Problem statement: Compute how many lines in the data below contain "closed"; answer only with that number.

Recorded data:
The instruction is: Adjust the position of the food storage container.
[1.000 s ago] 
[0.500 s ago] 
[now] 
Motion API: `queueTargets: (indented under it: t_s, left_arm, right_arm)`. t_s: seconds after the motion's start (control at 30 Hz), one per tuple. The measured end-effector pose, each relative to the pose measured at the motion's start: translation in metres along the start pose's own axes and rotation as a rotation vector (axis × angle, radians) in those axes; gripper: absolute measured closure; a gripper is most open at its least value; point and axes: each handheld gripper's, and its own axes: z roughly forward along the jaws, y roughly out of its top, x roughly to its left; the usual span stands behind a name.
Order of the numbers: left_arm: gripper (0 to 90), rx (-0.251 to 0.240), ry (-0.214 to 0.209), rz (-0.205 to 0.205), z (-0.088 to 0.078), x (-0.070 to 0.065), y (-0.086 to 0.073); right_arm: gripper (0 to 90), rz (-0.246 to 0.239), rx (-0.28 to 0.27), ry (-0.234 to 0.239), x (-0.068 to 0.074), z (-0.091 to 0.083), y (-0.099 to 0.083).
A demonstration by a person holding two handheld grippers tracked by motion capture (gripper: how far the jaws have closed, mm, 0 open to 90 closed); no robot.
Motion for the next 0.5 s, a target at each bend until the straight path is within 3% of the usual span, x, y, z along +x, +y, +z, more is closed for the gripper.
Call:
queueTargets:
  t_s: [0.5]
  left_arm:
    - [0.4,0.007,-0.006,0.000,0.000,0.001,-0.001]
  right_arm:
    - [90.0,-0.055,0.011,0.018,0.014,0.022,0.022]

Answer for this exercise: 2